ALEXANDER GRAHAM BELL, THE YOUTH

The Family's Interest in Speech Improvement--Early Life-Influence of
Sir Charles Wheatstone--He Comes to America--Visible Speech and the
Mohawks--The Boston School for Deaf Mutes--The Personality of Bell.


The men of the Bell family, for three generations, have interested
themselves in human speech. The grandfather, the father, and the
uncle of Alexander Graham Bell were all elocutionists of note. The
grandfather achieved fame in London; the uncle, in Dublin; and the
father, in Edinburgh. The father applied himself particularly to
devising means of instructing the deaf in speech. His book on _Visible
Speech_ explained his method of instructing deaf mutes in speech by
the aid of their sight, and of teaching them to understand the speech
of others by watching their lips as the words are spoken.

Alexander Graham Bell was born in Edinburgh in 1847, and received
his early education in the schools of that city. He later studied
at Warzburg, Germany, where he received the degree of Doctor of
Philosophy. He followed very naturally in the footsteps of his father,
taking an early interest in the study of speech. He was especially
anxious to aid his mother, who was deaf.

As a boy he exhibited a genius for invention, as well as for
acoustics. Much of this was duo to the wise encouragement of his
father. He himself has told of a boyhood invention.

My father once asked my brother Melville and myself to try to
make a speaking-machine, I don't suppose he thought we could
produce anything of value, in itself. But he knew we could not
even experiment and manufacture anything which even tried to
speak, without learning something of the voice and the
throat; and the mouth--all that wonderful mechanism of sound
production in which he was so interested.

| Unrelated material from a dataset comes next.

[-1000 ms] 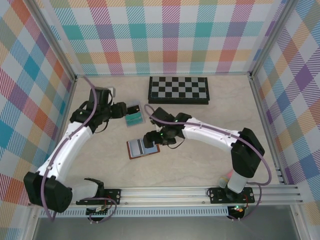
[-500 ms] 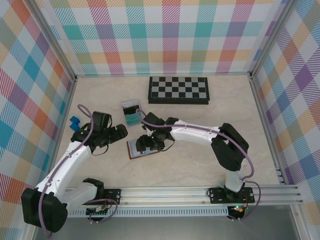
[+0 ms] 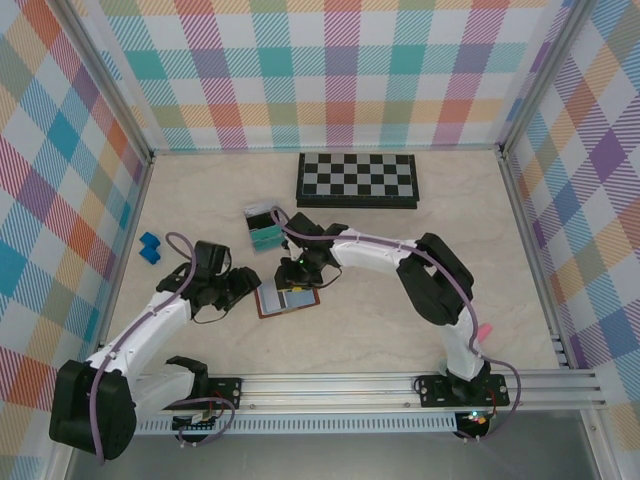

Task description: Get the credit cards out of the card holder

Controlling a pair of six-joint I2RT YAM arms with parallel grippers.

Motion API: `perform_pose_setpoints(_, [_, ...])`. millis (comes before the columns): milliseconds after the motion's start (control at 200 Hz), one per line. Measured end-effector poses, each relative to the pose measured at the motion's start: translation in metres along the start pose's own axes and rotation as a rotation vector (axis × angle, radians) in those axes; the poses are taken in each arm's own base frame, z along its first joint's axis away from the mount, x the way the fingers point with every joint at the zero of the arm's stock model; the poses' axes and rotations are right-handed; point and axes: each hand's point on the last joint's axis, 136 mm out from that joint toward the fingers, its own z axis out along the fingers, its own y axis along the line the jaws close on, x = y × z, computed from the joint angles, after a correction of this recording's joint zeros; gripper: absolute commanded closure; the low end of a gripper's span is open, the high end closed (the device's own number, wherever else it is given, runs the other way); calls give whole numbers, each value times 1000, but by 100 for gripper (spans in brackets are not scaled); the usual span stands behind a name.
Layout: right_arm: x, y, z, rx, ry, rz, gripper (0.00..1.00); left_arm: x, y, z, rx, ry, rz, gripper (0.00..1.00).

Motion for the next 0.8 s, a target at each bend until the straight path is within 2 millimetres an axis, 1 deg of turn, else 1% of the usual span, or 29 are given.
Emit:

So my brother and I went to work. We divided the task--he was
to make the lungs and the vocal cords, I was to make the mouth
and the tongue. He made a bellows for the lungs and a very
good vocal apparatus out of rubber. I procured a skull and
molded a tongue with rubber stuffed with cotton wool, and
supplied the soft parts of the throat with the same material
Then I arranged joints, so the jaw and the tongue could move.
It was a great day for us when we fitted the two parts of the
device together. Did it speak? It squeaked and squawked a
good deal, but it made a very passable imitation of
"Mam-ma--Mam-ma." It sounded very much like a baby. My father
wanted us to go on and try to get other sounds, but we were so
interested in what we had done we wanted to try it out. So we
proceeded to use it to make people think there was a baby in
the house, and when we made it cry "Mam-ma," and heard doors
opening and people coming, we were quite happy. What has
become of It? Well, that was across the ocean, in Scotland,
but I believe the mouth and tongue part that I made is in
Georgetown somewhere; I saw it not long ago.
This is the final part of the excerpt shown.